▶ [WHAT IS BEING ASKED]:
Below is a listing from which only part is wanted; return exactly the lines from the one with "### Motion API" up to and including the one with "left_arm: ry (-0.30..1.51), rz".

▶ [RAW DATA]:
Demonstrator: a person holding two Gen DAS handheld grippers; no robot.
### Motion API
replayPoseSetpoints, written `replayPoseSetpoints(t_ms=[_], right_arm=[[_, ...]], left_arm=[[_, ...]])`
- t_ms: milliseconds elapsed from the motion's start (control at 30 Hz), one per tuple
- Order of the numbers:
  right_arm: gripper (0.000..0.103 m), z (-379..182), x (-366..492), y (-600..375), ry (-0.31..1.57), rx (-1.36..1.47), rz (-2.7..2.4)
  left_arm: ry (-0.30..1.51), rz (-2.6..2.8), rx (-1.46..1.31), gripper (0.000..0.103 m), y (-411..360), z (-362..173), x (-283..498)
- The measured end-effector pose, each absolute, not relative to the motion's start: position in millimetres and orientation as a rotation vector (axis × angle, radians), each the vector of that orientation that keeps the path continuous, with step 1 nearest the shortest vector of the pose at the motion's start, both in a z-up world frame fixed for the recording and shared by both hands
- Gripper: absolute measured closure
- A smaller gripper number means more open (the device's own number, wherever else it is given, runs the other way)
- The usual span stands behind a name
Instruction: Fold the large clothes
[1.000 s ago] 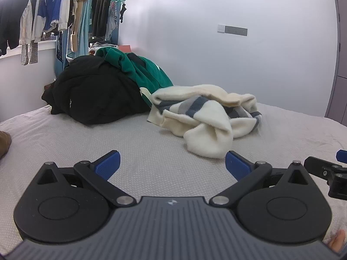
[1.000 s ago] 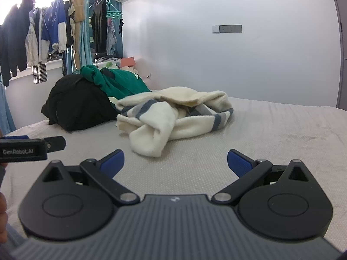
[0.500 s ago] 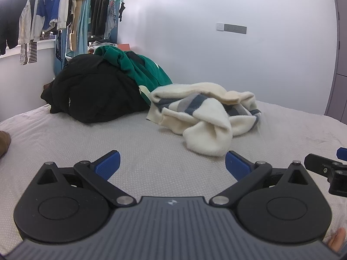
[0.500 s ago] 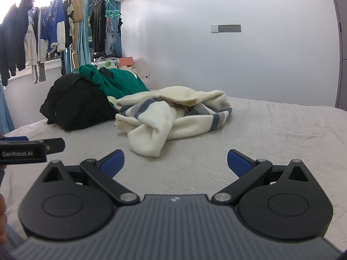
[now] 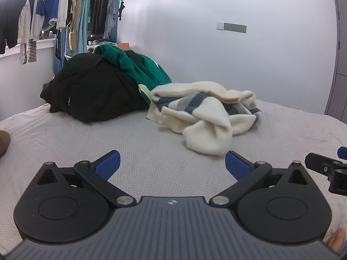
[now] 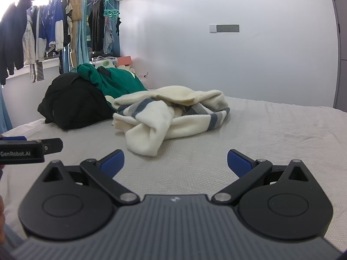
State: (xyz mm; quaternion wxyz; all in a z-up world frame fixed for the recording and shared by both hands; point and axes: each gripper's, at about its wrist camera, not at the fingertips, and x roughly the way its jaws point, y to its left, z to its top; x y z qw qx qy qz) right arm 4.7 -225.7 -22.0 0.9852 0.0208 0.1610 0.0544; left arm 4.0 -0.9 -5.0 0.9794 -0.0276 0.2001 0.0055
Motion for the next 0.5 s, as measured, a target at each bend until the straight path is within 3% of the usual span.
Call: replayPoseSetpoints(t_ms=[500], right_arm=[[0.000, -22.9, 5.3, -226.1, 0.326, 0.043, 0.109]], left_arm=[[0.407, 0.007, -0.056, 0.000, -0.1, -6.6, 5.3]])
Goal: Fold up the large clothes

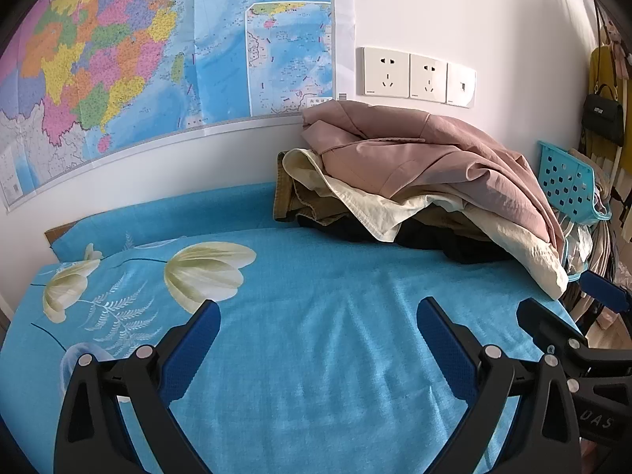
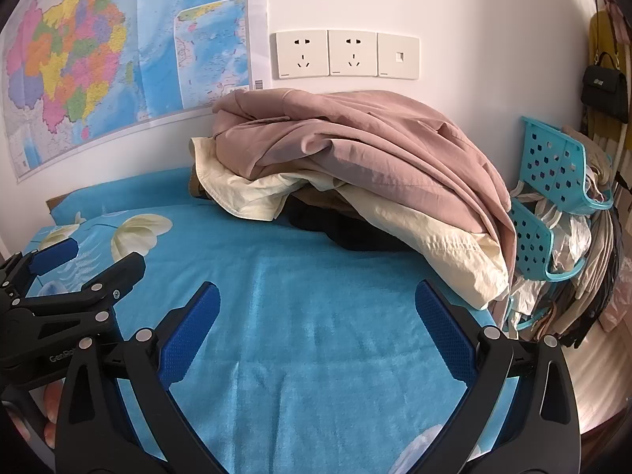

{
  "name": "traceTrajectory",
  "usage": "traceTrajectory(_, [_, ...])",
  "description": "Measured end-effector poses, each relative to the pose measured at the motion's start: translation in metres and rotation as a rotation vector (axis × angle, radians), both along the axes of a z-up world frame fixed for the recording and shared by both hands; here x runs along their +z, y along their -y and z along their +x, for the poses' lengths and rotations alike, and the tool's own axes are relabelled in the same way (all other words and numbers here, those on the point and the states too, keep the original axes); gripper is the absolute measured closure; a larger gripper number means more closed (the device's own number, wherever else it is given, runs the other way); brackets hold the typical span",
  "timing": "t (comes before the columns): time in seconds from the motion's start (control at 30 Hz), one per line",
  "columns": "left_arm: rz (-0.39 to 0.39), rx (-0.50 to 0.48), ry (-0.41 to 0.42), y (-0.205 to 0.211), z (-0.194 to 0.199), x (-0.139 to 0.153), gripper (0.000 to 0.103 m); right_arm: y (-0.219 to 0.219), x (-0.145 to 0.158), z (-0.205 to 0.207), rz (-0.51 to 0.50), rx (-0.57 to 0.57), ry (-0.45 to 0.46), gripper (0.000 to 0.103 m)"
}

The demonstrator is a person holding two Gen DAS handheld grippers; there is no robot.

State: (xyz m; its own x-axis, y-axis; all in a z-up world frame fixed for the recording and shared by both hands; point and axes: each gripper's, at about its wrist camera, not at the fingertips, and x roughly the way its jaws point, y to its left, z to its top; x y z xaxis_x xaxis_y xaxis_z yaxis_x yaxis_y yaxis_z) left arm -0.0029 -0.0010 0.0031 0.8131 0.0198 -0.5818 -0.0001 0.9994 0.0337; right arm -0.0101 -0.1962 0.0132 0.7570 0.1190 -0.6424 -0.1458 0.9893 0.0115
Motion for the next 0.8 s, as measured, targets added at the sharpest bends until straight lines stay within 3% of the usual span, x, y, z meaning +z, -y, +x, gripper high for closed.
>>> traceTrajectory(0.8, [-0.012, 0.007, -0.021, 0.0001, 0.0089, -0.0051, 0.006, -0.0029, -0.0031, 0.0049, -0.036, 0.008, 0.001, 0.005])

▶ [RESPONSE AREA]:
### Motion API
replayPoseSetpoints, written `replayPoseSetpoints(t_ms=[_], right_arm=[[_, ...]], left_arm=[[_, ...]])`
- t_ms: milliseconds elapsed from the motion's start (control at 30 Hz), one per tuple
- Order of the numbers:
  right_arm: gripper (0.000..0.103 m), z (-379..182), x (-366..492), y (-600..375), ry (-0.31..1.57), rx (-1.36..1.47), rz (-2.7..2.4)
  left_arm: ry (-0.30..1.51), rz (-2.6..2.8), rx (-1.46..1.31), gripper (0.000..0.103 m), y (-411..360), z (-362..173), x (-283..498)

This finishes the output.